Lots of folks in America today really need more money.
Our kids, for starters. We ought to be investing in their futures, not stuffing them in overcrowded classrooms or forcing them to graduate from college with tens of thousands of dollars in debt.
And plenty of working people need more money, too. Wages for average Americans, after you take inflation into account, have sunk below what workers were making four decades ago.
I could go on.
But not everyone’s feeling the pinch. Take Stewart Butterfield, the CEO of Slack—a tech startup whose corporate messaging app just might, some experts believe, one day replace email.
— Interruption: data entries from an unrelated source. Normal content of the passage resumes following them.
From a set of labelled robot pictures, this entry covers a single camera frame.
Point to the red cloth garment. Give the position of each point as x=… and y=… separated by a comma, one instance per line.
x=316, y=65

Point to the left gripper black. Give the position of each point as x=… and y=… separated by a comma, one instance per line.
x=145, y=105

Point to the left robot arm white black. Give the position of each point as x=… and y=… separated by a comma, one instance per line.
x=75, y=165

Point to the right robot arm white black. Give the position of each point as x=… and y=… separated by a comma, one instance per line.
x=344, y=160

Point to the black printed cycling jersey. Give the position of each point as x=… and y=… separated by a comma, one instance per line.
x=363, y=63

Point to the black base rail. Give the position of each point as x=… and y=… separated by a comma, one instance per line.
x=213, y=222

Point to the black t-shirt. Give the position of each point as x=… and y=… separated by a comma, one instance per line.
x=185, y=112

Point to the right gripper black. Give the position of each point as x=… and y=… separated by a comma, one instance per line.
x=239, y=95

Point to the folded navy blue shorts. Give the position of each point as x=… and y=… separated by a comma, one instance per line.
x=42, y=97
The year-old Slack, in other words, may prove to be quite a big deal. Or the company might crash, as so many startups inevitably do. But that risk hasn’t stopped the heavyweights of American high finance from rushing to invest in Butterfield’s fledgling operation.
By this past March, those investments had jacked up Slack’s market value to a stunning $1 billion. Then, in April, investors injected an additional $160 million for a mere 5 percent stake in Butterfield’s company. That brought the startup’s total market value to just about $3 billion.
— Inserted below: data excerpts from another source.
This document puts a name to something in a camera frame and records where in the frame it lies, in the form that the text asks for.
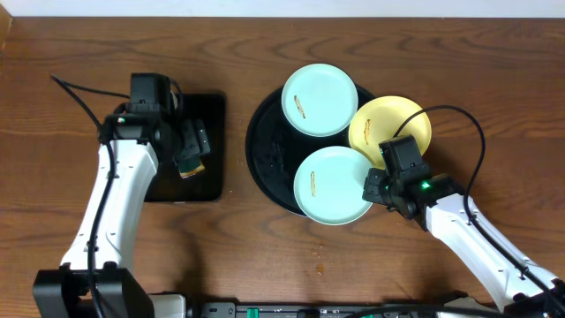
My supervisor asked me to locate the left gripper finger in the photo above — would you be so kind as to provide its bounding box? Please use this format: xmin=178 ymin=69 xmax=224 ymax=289
xmin=176 ymin=119 xmax=200 ymax=165
xmin=194 ymin=119 xmax=211 ymax=155

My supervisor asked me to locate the green and yellow sponge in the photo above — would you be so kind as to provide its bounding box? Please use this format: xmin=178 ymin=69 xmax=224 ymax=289
xmin=177 ymin=155 xmax=205 ymax=178

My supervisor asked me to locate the yellow plate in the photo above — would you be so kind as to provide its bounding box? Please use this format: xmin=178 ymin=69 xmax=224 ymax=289
xmin=348 ymin=95 xmax=432 ymax=170

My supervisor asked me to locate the light blue plate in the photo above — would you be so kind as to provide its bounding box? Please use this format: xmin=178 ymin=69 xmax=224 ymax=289
xmin=281 ymin=64 xmax=358 ymax=137
xmin=293 ymin=146 xmax=373 ymax=225

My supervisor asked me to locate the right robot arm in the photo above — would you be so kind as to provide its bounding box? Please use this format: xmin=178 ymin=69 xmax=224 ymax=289
xmin=363 ymin=135 xmax=564 ymax=317

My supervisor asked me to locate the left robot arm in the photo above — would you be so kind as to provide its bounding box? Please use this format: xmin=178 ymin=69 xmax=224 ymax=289
xmin=33 ymin=73 xmax=210 ymax=317

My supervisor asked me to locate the black rectangular tray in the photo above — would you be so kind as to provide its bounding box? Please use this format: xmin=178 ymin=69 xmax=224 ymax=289
xmin=145 ymin=93 xmax=226 ymax=202

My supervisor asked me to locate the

The strangest part of all this? Butterfield’s company didn’t ask for that latest $160 million—and doesn’t need it either.
“We don’t have an immediate use for that money,” Butterfield openly acknowledged in a recent interview.
“Eventually,” he added, “we will find a use for it, at least I hope we do.”
Wait, this story gets stranger still.
What’s happening with Slack turns out to be happening all across America’s economic cutting edge. The nation’s high-finance chiefs—the exceedingly deep pockets who run hedge funds and the like—are dumping cash into startups at a dizzying pace.
Back in the old days—say, six years ago—hot startups would raise a pile of cash from investors, digest that money into their ongoing operations, then come back a year or so later and ask investors for more. Another year would typically pass before a third round of financing.
This wait-and-see financing has gone by the boards. Since early 2013, The New York Times reports, more than 20 tech start-ups have swallowed three rounds of financing in less than 18 months. One of these, the anonymous messaging startup Yik Yak, completed three rounds in just seven months.
What’s going on here? In a word: inequality.